Maybe for some this could be used alongside propane. A small enough battery can be used dedicated for this with a small solar panel seperate from other off grid systems. For the really committed you could even charge the battery by using things like hand crank generators or bike generators. There are lots of other 12 volt appliances for cooking too. A 12 volt sandwich maker uses as little as 60 watts and while it will take longer (around 15 minutes to toast one sandwich I think ) which might mean you need two for a real time meal, that is still only about 30 watt hours for two. For a family it would be pushing things but for one person would be good.

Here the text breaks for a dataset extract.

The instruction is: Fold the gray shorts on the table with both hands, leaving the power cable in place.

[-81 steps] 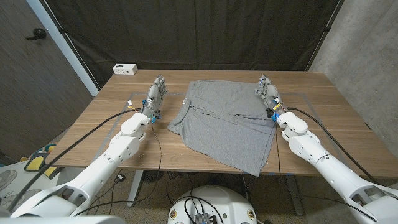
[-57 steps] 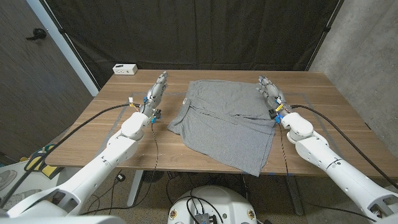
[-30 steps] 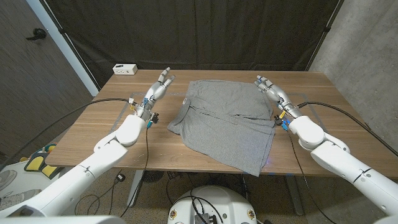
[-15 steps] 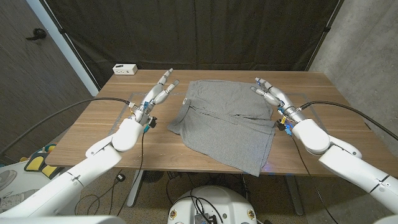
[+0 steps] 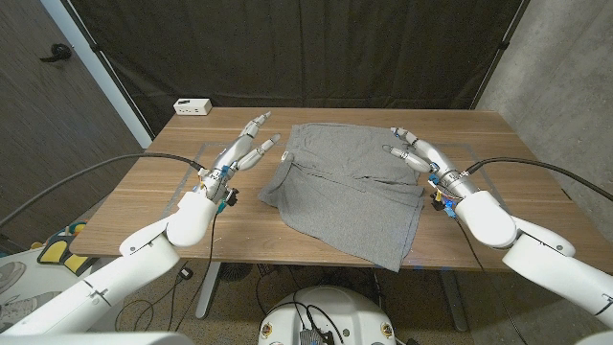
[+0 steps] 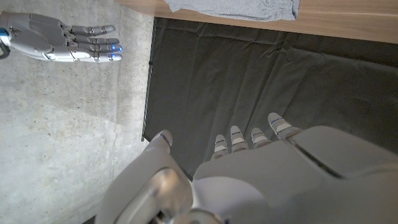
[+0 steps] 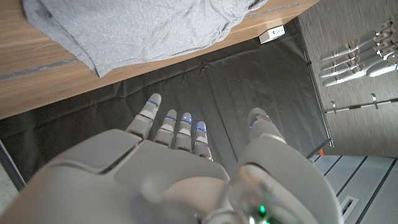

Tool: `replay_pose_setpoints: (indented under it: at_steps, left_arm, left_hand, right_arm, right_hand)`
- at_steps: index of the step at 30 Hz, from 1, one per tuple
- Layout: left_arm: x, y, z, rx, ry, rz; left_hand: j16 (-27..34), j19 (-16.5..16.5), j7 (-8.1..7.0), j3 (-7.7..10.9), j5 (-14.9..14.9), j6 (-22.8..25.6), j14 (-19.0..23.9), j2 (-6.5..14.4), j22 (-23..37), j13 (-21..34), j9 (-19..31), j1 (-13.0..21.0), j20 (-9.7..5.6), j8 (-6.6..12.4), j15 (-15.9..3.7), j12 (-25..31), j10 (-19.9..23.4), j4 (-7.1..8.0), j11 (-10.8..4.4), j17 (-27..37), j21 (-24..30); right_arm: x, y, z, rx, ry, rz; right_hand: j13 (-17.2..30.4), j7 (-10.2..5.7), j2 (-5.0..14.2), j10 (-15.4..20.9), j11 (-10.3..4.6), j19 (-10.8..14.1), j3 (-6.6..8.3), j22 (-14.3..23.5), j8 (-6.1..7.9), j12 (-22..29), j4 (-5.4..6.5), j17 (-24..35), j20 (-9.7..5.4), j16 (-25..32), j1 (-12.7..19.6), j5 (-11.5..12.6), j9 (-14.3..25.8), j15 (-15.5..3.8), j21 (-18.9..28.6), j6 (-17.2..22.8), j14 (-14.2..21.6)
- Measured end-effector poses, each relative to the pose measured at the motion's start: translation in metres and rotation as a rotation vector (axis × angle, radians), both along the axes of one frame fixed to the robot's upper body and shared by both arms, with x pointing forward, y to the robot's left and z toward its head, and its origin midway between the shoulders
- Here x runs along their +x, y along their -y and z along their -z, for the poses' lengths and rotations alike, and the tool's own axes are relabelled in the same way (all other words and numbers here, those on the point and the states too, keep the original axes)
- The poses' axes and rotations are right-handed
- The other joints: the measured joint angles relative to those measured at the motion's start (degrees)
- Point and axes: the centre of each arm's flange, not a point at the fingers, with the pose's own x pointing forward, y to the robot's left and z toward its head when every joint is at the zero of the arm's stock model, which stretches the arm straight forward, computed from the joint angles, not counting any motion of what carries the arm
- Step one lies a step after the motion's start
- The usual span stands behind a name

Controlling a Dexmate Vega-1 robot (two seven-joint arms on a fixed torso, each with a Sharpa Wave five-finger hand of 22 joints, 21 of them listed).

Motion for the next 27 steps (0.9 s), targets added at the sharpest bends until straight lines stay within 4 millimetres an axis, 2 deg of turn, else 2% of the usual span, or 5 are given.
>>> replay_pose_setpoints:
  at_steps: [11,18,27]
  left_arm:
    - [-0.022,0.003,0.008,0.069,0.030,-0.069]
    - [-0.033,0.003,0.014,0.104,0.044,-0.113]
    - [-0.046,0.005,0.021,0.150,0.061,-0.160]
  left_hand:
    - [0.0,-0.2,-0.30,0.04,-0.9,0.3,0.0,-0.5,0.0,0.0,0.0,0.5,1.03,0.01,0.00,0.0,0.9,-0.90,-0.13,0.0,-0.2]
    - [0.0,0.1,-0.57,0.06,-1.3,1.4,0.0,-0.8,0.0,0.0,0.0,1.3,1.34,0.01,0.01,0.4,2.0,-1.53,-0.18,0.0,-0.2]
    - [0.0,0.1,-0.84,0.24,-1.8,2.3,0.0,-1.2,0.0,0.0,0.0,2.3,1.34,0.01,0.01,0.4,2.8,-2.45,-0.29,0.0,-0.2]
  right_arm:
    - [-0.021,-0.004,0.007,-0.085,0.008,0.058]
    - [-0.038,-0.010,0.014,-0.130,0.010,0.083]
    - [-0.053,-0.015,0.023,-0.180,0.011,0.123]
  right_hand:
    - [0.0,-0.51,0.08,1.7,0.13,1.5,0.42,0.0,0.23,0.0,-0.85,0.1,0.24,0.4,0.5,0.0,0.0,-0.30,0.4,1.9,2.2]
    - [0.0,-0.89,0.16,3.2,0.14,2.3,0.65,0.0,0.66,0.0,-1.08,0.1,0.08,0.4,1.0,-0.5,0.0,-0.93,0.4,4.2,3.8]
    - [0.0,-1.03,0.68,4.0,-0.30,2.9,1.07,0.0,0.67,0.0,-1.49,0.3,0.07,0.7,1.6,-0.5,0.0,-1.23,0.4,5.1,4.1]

As for drying clothes from propane (or any heat sourse where I live at least) that is a luxury and unnecessary. here at least clothes dry very quickly most of the time.
Hit Shop says
NIce post.
Kitchen Appliances pakistan
Jack Panella says
I don’t have a solution for cooking, but I came up with a solution for refrigeration that requires no fuel, electricity or heat. See US Patent 4624113 (University of Chicago representing Argonne National Laboratory on behalf of the USDOE, assignee). I refined the invention for common refrigeration. See http://skyfridge.blogspot.com
gerald says
how much would you pay for a gravity free energy device that can be built to produce
a mechanical output to turn a generator 24/7 .
what is your requirement in kwh
a 5kw 24/7 should provide you with sufficent energy for heating and cooking.
may be building larger units for comunity grid
Johnathan says
Solar refrigeration does come at a cost, and it is a lot cheaper if you already have an existing setup. The great thing about DC refrigeration is the ability to provide that food preservation source without using inverters, and requiring a single panel and two deep cycle batteries. We offer solar chest freezers that can be turned up to operate as refrigerators (should the need arise) with no modifications: Feel free to take a look here: http://www.c4pinc.com/solar/solar-freezer/
Jesse Cane says
Propane is a very clean fuel. In and of itself, it is not a greenhouse gas and burning propane can release up to 44% less CO2 per unit of energy than burning coal. Pair it with solar and wind and you have a really clean power setup.
Michael McDermott says
An outdoor kitchen with a rocket stove as a more ecological cooking alternative.